▸ **What you need to do**: In the listing below, find the line containing "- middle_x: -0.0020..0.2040" and the line containing "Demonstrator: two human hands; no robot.". Repeat exactly those two lines and every line between them, nothing more.
◇ ◇ ◇
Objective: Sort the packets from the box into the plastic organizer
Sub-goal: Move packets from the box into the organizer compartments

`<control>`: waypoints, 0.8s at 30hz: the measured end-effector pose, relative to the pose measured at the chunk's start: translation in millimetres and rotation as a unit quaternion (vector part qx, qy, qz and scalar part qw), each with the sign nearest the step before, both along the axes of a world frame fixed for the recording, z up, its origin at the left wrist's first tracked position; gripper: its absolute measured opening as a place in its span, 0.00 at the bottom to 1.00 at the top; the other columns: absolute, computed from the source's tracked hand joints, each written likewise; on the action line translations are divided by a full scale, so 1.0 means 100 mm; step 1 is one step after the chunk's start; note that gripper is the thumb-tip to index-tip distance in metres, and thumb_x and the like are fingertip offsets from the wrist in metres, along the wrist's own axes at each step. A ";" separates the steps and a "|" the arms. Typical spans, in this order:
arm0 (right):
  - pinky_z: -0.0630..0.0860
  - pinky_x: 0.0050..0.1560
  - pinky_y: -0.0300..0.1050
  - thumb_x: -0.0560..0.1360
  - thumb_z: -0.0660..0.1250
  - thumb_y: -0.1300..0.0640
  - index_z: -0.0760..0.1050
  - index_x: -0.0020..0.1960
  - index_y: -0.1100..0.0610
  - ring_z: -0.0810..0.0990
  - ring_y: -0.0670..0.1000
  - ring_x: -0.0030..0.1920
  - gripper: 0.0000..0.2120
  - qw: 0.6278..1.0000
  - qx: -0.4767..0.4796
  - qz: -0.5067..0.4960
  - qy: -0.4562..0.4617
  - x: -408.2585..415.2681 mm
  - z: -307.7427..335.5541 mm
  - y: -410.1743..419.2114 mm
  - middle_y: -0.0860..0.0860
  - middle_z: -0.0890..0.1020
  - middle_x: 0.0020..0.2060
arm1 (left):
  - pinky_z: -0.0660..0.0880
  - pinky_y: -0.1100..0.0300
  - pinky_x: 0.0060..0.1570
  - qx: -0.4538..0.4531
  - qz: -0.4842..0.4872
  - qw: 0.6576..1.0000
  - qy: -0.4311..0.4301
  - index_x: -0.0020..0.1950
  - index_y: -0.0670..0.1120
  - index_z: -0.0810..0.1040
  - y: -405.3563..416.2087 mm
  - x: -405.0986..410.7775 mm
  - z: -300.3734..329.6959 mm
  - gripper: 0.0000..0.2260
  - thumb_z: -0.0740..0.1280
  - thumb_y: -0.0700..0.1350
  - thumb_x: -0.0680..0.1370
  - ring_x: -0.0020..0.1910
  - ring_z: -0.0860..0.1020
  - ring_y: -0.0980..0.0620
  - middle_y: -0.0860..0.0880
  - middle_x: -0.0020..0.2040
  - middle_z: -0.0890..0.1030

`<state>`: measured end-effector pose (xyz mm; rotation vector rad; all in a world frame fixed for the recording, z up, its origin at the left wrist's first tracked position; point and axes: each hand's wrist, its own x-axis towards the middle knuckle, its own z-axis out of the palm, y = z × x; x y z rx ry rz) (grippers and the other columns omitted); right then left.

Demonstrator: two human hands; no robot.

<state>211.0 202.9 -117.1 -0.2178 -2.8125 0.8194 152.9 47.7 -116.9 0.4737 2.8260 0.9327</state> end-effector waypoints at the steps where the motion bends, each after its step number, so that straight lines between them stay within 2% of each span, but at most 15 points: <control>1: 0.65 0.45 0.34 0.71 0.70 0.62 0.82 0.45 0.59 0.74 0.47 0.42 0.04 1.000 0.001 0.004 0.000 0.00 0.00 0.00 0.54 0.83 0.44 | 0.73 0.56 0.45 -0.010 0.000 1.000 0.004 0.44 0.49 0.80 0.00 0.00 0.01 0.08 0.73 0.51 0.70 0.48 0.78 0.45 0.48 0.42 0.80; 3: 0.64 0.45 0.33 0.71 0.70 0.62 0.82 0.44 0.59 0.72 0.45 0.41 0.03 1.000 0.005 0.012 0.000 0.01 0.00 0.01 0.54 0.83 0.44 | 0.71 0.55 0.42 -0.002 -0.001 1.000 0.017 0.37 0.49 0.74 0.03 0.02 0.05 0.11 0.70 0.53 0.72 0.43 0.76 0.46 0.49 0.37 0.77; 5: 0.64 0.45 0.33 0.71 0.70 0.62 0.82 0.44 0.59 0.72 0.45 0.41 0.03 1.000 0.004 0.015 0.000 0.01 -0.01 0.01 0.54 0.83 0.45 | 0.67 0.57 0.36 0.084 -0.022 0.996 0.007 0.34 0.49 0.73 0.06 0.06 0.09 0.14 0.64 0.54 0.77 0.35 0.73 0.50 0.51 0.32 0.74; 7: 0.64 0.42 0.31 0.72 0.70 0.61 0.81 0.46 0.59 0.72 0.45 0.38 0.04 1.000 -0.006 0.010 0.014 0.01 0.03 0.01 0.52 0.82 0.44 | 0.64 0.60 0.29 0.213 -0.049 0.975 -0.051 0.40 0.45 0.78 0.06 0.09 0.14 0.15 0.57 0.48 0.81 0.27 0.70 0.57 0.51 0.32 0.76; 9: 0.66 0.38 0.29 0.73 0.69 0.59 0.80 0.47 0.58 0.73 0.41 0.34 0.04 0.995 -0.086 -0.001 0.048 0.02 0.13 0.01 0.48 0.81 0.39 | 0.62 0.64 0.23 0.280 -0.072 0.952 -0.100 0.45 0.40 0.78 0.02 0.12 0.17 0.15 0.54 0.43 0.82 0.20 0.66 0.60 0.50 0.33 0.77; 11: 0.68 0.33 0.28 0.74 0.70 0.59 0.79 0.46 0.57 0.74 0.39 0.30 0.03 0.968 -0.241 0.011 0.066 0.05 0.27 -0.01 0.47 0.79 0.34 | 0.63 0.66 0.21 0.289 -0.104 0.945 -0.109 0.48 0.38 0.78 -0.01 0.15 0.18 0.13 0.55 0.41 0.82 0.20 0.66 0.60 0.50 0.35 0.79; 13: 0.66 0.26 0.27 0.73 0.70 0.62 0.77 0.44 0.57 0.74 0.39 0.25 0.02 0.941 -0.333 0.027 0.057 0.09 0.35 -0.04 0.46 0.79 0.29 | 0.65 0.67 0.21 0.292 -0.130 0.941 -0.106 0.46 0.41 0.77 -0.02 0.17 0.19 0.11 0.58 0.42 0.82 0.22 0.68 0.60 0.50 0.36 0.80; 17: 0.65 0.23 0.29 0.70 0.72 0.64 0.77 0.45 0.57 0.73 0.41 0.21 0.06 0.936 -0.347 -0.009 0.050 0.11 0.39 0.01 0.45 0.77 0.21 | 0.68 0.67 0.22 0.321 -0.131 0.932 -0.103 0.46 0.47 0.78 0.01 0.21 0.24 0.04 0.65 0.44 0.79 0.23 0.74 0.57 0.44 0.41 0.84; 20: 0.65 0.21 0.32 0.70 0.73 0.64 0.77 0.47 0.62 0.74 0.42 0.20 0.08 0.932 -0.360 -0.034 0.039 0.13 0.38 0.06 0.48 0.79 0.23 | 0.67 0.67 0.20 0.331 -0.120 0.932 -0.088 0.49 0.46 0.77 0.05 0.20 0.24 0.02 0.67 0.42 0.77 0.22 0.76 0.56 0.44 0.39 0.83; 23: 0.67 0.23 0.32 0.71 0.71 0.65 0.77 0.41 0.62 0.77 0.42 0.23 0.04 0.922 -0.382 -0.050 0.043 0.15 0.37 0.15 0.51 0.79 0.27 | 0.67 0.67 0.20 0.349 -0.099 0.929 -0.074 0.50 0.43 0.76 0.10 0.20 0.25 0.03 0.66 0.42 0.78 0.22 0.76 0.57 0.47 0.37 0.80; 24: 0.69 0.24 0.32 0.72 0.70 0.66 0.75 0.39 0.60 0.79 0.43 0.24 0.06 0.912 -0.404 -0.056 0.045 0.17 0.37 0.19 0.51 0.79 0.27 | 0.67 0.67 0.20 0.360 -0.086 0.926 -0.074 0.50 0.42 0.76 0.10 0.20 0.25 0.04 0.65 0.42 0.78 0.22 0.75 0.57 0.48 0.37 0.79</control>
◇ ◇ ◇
▸ **Expected answer**:
  - middle_x: -0.0020..0.2040
  - middle_z: -0.0890..0.1030

`<state>`: measured end-effector pose (xyz mm; rotation vector rad; all in a world frame fixed for the recording, z up, its origin at the left wrist's first tracked position; point and axes: each hand's wrist, its own x-axis towards the middle knuckle, its own z-axis out of the palm, y = z × x; x y z rx ry rz) (grippers and the other columns omitted); right then left.

Demonstrator: two human hands; no robot.

Nothing else is required to complete the exercise.